REQUIREMENT: The response should consist of the records that follow, printed exactly.
===== RECORDS SUPPLIED =====
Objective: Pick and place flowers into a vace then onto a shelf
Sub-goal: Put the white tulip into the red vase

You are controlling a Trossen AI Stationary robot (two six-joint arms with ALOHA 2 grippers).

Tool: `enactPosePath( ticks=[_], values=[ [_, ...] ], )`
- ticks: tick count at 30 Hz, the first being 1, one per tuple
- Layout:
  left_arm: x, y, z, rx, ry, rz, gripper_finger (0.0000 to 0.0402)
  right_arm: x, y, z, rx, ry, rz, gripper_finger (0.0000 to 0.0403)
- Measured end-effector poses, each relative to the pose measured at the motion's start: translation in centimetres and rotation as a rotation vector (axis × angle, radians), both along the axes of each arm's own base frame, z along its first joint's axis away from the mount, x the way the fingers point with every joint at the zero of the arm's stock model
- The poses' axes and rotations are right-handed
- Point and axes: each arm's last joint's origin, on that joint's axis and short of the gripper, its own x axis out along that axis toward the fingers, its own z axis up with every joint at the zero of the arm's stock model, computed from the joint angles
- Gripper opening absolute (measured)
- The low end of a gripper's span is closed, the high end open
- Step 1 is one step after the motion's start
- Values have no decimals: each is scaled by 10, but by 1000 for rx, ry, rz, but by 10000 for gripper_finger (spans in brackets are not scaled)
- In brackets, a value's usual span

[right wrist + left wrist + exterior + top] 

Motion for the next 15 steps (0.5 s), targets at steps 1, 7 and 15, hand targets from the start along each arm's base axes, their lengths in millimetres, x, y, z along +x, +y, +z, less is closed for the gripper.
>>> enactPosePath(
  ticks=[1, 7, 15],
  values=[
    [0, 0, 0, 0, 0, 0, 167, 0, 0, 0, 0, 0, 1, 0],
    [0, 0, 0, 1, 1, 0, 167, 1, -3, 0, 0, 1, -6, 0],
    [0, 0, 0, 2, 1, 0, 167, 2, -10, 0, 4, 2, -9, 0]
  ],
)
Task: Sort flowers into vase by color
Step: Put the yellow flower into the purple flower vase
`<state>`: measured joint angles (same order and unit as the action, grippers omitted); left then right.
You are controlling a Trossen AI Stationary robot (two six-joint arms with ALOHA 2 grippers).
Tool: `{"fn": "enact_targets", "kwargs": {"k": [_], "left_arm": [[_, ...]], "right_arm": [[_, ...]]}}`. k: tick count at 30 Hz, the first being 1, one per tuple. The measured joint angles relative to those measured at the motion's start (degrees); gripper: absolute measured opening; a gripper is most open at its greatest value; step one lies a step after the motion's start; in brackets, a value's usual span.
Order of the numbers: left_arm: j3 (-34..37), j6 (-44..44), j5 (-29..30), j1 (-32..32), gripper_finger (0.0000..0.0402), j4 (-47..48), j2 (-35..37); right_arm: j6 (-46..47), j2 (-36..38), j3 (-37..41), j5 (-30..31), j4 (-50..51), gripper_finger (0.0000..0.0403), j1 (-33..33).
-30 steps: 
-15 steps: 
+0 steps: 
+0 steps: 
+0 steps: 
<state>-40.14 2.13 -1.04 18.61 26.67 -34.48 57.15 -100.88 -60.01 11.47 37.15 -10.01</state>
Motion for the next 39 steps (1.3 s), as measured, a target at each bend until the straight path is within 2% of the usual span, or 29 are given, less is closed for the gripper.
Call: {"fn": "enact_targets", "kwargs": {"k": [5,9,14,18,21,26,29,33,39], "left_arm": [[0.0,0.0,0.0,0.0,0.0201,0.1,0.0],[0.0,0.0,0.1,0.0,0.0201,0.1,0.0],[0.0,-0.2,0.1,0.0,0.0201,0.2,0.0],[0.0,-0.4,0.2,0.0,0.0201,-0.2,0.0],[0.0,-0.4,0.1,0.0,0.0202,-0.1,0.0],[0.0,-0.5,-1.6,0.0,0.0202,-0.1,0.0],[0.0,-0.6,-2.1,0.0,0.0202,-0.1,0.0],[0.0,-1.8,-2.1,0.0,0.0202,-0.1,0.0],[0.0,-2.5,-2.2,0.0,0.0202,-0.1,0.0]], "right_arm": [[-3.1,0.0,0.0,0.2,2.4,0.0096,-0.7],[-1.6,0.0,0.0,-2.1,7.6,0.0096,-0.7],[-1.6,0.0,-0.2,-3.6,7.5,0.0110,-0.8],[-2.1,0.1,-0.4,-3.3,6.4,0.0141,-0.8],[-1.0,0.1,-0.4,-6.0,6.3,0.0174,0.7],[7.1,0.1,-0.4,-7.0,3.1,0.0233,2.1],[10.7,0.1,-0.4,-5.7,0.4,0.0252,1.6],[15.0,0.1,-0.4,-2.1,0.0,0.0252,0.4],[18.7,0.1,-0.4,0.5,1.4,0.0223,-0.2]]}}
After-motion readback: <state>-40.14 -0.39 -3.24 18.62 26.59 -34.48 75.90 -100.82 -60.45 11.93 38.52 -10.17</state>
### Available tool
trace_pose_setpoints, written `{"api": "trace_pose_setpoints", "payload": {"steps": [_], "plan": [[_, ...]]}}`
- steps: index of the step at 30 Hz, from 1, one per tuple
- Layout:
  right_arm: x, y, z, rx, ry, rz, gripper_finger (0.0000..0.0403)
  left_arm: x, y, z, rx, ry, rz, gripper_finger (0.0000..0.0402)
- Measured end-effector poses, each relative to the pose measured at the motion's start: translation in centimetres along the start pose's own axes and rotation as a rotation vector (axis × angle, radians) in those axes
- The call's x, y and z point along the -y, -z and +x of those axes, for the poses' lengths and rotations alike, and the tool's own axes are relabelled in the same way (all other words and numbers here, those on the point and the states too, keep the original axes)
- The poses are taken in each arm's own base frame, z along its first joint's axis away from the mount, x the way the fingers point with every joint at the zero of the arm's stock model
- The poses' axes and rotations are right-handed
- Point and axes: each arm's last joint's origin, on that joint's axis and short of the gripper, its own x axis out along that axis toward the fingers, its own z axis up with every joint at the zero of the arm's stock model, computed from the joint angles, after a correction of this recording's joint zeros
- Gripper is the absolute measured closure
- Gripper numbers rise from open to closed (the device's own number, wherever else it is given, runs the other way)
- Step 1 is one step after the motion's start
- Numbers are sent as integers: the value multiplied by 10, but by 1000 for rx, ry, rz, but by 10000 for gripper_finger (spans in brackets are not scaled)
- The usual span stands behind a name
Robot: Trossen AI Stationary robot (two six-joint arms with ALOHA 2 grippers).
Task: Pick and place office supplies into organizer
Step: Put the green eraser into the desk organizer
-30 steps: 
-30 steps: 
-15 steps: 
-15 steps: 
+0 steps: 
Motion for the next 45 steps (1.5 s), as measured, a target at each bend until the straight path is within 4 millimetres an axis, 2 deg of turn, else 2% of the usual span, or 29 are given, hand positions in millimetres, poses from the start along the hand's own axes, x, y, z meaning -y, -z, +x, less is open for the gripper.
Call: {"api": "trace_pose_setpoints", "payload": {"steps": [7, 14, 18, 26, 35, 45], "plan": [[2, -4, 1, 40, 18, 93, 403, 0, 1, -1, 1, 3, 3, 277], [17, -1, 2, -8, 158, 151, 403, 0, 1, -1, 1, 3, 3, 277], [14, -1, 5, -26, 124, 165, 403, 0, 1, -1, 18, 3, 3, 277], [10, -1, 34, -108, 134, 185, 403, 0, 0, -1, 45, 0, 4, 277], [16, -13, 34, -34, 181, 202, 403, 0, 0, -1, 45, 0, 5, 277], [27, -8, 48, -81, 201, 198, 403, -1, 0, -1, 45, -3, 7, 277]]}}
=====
RESPONSE BOX:
Objective: Pick and place flowers into a vace then onto a shelf
Sub-goal: Put the white tulip into the red vase

You are controlling a Trossen AI Stationary robot (two six-joint arms with ALOHA 2 grippers).

Tool: `enactPosePath( ticks=[_], values=[ [_, ...] ], )`
- ticks: tick count at 30 Hz, the first being 1, one per tuple
- Layout:
  left_arm: x, y, z, rx, ry, rz, gripper_finger (0.0000 to 0.0402)
  right_arm: x, y, z, rx, ry, rz, gripper_finger (0.0000 to 0.0403)
- Measured end-effector poses, each relative to the pose measured at the motion's start: translation in centimetres and rotation as a rotation vector (axis × angle, radians), both along the axes of each arm's own base frame, z along its first joint's axis away from the mount, x the way the fingers point with every joint at the zero of the arm's stock model
- The poses' axes and rotations are right-handed
- Point and axes: each arm's last joint's origin, on that joint's axis and short of the gripper, its own x axis out along that axis toward the fingers, its own z axis up with every joint at the zero of the arm's stock model, computed from the joint angles
- Gripper opening absolute (measured)
- The low end of a gripper's span is closed, the high end open
- Step 1 is one step after the motion's start
- Values have no decimals: each is scaled by 10, but by 1000 for rx, ry, rz, but by 10000 for gripper_finger (spans in brackets are not scaled)
- In brackets, a value's usual span

[right wrist + left wrist + exterior + top] 

Motion for the next 15 steps (0.5 s), targets at steps 1, 7 and 15, hand targets from the start along each arm's base axes, their lengths in millimetres, x, y, z along +x, +y, +z, less is closed for the gripper.
>>> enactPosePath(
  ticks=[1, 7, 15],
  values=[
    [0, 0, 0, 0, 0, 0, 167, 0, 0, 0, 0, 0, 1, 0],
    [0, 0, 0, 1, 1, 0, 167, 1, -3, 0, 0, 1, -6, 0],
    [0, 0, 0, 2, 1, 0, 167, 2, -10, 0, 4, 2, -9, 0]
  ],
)
Task: Sort flowers into vase by color
Step: Put the yellow flower into the purple flower vase
`<state>`: measured joint angles (same order and unit as the action, grippers omitted); left then right.
You are controlling a Trossen AI Stationary robot (two six-joint arms with ALOHA 2 grippers).
Tool: `{"fn": "enact_targets", "kwargs": {"k": [_], "left_arm": [[_, ...]], "right_arm": [[_, ...]]}}`. k: tick count at 30 Hz, the first being 1, one per tuple. The measured joint angles relative to those measured at the motion's start (degrees); gripper: absolute measured opening; a gripper is most open at its greatest value; step one lies a step after the motion's start; in brackets, a value's usual span.
Order of the numbers: left_arm: j3 (-34..37), j6 (-44..44), j5 (-29..30), j1 (-32..32), gripper_finger (0.0000..0.0402), j4 (-47..48), j2 (-35..37); right_arm: j6 (-46..47), j2 (-36..38), j3 (-37..41), j5 (-30..31), j4 (-50..51), gripper_finger (0.0000..0.0403), j1 (-33..33).
-30 steps: 
-15 steps: 
+0 steps: 
+0 steps: 
+0 steps: 
<state>-40.14 2.13 -1.04 18.61 26.67 -34.48 57.15 -100.88 -60.01 11.47 37.15 -10.01</state>
Motion for the next 39 steps (1.3 s), as measured, a target at each bend until the straight path is within 2% of the usual span, or 29 are given, less is closed for the gripper.
Call: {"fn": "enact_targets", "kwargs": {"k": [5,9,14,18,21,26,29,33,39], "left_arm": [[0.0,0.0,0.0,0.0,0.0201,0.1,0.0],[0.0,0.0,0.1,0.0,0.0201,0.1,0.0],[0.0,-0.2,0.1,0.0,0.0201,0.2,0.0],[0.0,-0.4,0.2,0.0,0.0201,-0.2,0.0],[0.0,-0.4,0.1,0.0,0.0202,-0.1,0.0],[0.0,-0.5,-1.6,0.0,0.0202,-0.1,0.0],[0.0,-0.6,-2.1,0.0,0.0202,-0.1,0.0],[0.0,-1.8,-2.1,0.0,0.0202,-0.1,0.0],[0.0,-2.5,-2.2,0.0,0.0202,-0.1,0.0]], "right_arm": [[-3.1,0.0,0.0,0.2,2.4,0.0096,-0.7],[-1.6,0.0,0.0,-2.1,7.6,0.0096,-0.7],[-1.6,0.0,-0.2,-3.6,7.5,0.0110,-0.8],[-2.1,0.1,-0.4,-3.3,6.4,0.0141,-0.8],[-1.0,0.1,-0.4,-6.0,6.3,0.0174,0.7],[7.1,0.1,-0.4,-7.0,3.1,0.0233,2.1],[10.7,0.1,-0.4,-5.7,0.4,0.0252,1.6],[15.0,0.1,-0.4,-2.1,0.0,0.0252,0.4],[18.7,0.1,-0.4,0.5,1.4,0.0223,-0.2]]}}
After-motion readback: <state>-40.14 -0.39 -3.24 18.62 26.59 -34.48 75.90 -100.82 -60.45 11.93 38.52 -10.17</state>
### Available tool
trace_pose_setpoints, written `{"api": "trace_pose_setpoints", "payload": {"steps": [_], "plan": [[_, ...]]}}`
- steps: index of the step at 30 Hz, from 1, one per tuple
- Layout:
  right_arm: x, y, z, rx, ry, rz, gripper_finger (0.0000..0.0403)
  left_arm: x, y, z, rx, ry, rz, gripper_finger (0.0000..0.0402)
- Measured end-effector poses, each relative to the pose measured at the motion's start: translation in centimetres along the start pose's own axes and rotation as a rotation vector (axis × angle, radians) in those axes
- The call's x, y and z point along the -y, -z and +x of those axes, for the poses' lengths and rotations alike, and the tool's own axes are relabelled in the same way (all other words and numbers here, those on the point and the states too, keep the original axes)
- The poses are taken in each arm's own base frame, z along its first joint's axis away from the mount, x the way the fingers point with every joint at the zero of the arm's stock model
- The poses' axes and rotations are right-handed
- Point and axes: each arm's last joint's origin, on that joint's axis and short of the gripper, its own x axis out along that axis toward the fingers, its own z axis up with every joint at the zero of the arm's stock model, computed from the joint angles, after a correction of this recording's joint zeros
- Gripper is the absolute measured closure
- Gripper numbers rise from open to closed (the device's own number, wherever else it is given, runs the other way)
- Step 1 is one step after the motion's start
- Numbers are sent as integers: the value multiplied by 10, but by 1000 for rx, ry, rz, but by 10000 for gripper_finger (spans in brackets are not scaled)
- The usual span stands behind a name
Robot: Trossen AI Stationary robot (two six-joint arms with ALOHA 2 grippers).
Task: Pick and place office supplies into organizer
Step: Put the green eraser into the desk organizer
-30 steps: 
-30 steps: 
-15 steps: 
-15 steps: 
+0 steps: 
Motion for the next 45 steps (1.5 s), as measured, a target at each bend until the straight path is within 4 millimetres an axis, 2 deg of turn, else 2% of the usual span, or 29 are given, hand positions in millimetres, poses from the start along the hand's own axes, x, y, z meaning -y, -z, +x, less is open for the gripper.
Call: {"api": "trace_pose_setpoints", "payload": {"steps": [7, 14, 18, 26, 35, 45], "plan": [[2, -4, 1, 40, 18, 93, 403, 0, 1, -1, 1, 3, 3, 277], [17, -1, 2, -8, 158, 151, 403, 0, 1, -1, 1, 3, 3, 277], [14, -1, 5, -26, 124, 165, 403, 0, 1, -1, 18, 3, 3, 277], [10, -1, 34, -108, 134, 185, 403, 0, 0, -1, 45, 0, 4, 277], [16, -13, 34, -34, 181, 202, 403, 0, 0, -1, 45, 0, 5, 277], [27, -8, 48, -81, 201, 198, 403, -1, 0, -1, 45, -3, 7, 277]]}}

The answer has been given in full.